Is the Web dying? Exploring the information decay of walled gardens, dynamic web pages and mobile apps

COMP66090 MSc project 2024/2025

COMP66090 Handbook entry
This project has PhD potential
This project is suitable for MSc Data Science students
Skills needed: Experimental design, Interdiciplinary work
Project type: Advanced web applications, Data on the Web, Mobile communications and Networks

Background

The Web was started by Tim Berners-Lee as a global information system, using open protocols and hypermedia document, with the mesh of cross-organisational links forming a Web of user-driven information. While the Web was started for the purpose of changing academic publishing, an important principle of “Web 1.0” was decentralisation, no single corporation controlled which information could be published or linked to. Search engines like Google used the PageRank algorithm to determine a quality metric of indexed pages based on incoming links from other pages, recursively qualified by the page ranking of those source pages.

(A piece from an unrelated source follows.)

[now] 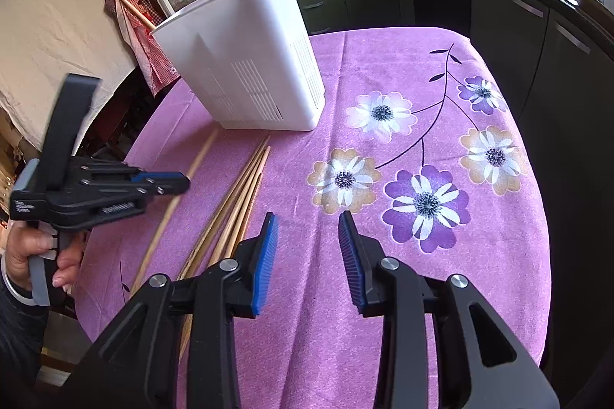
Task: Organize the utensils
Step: 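Grasp a wooden chopstick with the right tool while the left tool lifts its chopstick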
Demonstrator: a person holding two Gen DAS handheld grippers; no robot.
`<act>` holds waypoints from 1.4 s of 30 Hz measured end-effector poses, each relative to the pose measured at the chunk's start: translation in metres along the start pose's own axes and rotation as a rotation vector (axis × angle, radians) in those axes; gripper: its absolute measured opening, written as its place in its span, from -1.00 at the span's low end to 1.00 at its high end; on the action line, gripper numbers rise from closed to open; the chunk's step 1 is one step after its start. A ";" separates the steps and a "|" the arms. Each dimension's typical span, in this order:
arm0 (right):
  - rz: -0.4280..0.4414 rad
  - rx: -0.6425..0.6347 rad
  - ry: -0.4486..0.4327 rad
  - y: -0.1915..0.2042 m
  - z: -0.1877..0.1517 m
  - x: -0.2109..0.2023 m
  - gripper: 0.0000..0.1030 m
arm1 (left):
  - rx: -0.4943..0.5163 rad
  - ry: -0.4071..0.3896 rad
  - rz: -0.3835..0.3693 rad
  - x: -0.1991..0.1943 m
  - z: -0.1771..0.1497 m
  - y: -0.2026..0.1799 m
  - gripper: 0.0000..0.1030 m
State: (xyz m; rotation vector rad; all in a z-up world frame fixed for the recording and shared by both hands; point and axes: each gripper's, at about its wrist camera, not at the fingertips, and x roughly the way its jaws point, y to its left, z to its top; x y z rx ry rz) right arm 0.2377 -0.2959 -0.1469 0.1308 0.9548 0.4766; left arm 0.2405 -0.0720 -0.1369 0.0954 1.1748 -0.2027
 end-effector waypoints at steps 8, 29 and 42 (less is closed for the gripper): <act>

The HTML language allows in a textual way for construction of Web documents, combining traditional document structures (headlines, bullet points, lists, figures) with hyperlinks for navigation and interactive elements (e.g. forms) to communicate with the Web server. CSS stylesheets adds powerful design control, while JavaScript (ECMAScript) gives Web pages ability to modify its content dynamically and perform API calls over HTTP with data structures in JSON format, leading to the development of powerful Web applications (e.g. GMail, Google Docs, Office 365).

Archival efforts like Internet Archive Wayback machine have captured more than 900 billion web pages since 1996. The Web is now used for practically all public information, UK’s gov.uk domain for instance has over 1.3 million pages. Being available on the Web, and more importantly, findable in a search engine, is the first priority of any start-up company, possibly even before hiring staff or getting investment — about half of all websites currently use structured data as part of their Search Engine Optimization (SEO) strategy.

The Web architecture is now ubiquious for distributed computer systems, with the HTTP protocols used by almost all modern apps and cloud services (e.g. Netflix, Spotify, YouTube, banking), as well as social media (e.g. Instagram, Snapchat, Facebook). The rise of “Web 2.0” democratised access for participating in the global information space, with content now being created and shared by the minute from and to our mobile phones. Influencers rely on platforms like YouTube as their main source of income.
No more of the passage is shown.